Wishram Village, referred to as nixlúidix by its residents, was a summer and winter village on the Columbia River, Washington, United States occupied by Upper Chinook people. It is considered the largest prehistoric Chinook village site. The site is now part of Columbia Hills State Park.

==History==
Located near Five Mile Rapids, the village was located at the far eastern reach of Chinookan lands. Archaeologists believe the site was occupied for about 10,000 years. The village was a common trading site for Indians in the surrounding areas, acting as a link between tribes from the Pacific Coast, and the interior Northwest. The site was visited by nearby Yakamas, as well as those from as far away as the Nez Perce, who would come to trade fish, berries, skins, buffalo, amongst many other items.

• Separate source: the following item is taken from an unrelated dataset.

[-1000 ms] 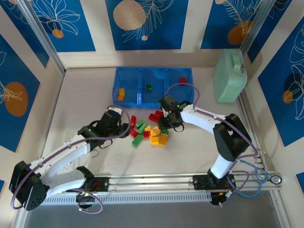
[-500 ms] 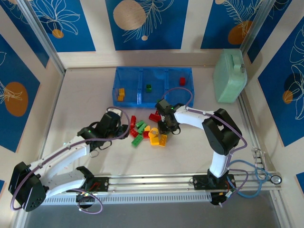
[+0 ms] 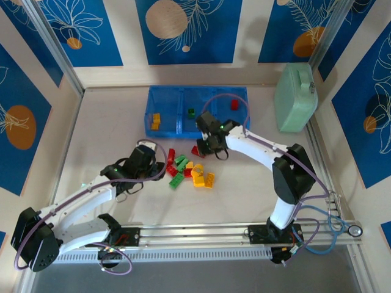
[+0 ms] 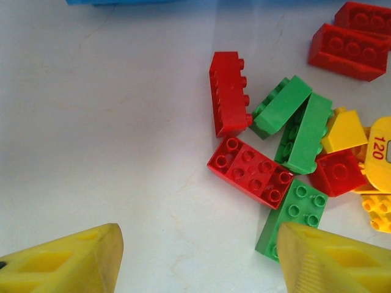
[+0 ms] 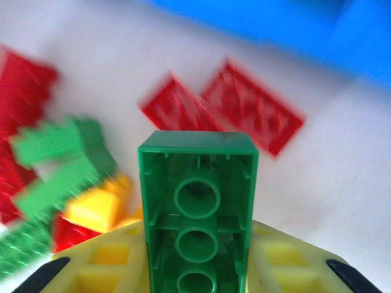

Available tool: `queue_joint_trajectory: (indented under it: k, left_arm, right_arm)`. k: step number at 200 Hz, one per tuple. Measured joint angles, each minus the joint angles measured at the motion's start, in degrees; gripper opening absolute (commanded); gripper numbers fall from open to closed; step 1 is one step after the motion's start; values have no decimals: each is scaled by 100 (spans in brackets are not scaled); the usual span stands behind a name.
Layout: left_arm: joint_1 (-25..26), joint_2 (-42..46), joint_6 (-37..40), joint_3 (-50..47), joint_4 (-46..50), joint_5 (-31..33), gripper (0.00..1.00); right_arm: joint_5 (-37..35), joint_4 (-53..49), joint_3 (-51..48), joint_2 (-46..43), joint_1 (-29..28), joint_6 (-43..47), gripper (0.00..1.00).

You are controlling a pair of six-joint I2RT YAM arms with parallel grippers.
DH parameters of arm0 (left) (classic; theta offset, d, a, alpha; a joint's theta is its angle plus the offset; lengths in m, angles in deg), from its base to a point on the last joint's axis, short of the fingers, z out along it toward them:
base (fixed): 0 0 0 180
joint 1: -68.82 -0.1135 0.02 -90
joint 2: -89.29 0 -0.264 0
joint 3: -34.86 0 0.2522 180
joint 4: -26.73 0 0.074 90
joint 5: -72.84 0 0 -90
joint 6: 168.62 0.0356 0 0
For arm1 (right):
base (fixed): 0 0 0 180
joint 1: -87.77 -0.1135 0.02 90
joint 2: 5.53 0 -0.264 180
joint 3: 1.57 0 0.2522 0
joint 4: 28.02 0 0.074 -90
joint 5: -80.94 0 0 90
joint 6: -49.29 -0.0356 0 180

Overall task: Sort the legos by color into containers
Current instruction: Pick up the lego from the center of the table, then place the lego in the container, then pick up the lego from the middle-left of the table.

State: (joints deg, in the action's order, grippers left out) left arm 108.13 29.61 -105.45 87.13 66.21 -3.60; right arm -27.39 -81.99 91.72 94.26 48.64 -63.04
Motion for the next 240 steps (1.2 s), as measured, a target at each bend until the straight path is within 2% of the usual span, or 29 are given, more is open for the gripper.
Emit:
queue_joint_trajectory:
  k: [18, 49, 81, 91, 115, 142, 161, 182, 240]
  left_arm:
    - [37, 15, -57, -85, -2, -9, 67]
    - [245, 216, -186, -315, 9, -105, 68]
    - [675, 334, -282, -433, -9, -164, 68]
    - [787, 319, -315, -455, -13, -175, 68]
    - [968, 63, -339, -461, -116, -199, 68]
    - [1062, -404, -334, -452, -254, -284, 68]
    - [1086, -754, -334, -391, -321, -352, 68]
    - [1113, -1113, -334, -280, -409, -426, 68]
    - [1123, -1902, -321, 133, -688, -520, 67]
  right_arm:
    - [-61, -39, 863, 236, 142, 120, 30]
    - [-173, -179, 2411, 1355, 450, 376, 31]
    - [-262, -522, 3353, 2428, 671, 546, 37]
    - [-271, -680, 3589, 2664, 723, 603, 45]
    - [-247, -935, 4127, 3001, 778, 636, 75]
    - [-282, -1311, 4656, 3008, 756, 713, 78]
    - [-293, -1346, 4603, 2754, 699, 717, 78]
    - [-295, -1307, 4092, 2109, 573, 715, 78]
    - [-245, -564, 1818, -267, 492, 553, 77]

The village was visited during the westward journey by Lewis and Clark, and again on their eastward return journey, though by the time of the second visit, the village was at a site about 300 yd downstream from the site visited the previous fall. Lewis and Clark estimated that there were about 600 people living at the site during the first visit (October 1805), and around 1,000 during the second visit (April 1806). Clark noted in his journals that there were about 20 wooden houses at the site, near a man-made earthen mound called Wakemup (or Wakamup) Mound.

By the time of the July 1841 visit by the United States Exploring Expedition, United States Navy Lieutenant Charles Wilkes described the village as having forty lodges, and 400 inhabitants.

In 1854, the village was struck by an epidemic of smallpox, which killed 257 residents. Survivors of the epidemic blamed a "medicine-man" for failure to cure the disease, and killed him by putting him on a horse with a noose around his neck.

Around 1860, residents of Wishram began moving to the Yakama Indian Reservation, under treaties signed in 1855, but Indians continued to be allowed to use the site for fishing. Until 1957, the village located at the site was referred to as Spearfish, which was flooded by the creation of The Dalles Dam.

===Wakemap Mound===
Wakemap Mound is a mound at the site that measures roughly 350 ft long, by 270 ft wide, and 20 ft deep. The site is now surrounded by water caused by the construction of The Dalles Dam.

==Sources==
- Boyd, Robert (1996). People of the Dalles: The Indians of Wascopam Mission, University of Nebraska Press.
- Oregon Archaeological Society (1959). Wakemap Mound, Binford and Mort.
- Ruby, Robert H.; Brown, John Arthur. A Guide to the Indian Tribes of the Pacific Northwest, University of Oklahoma Press.
- Samson, Karl (2008). Frommer's Washington State, Frommer's.
- Spranger, Michael S. (1996). Columbia Gorge: A Unique American Treasure, DIANE Publishing.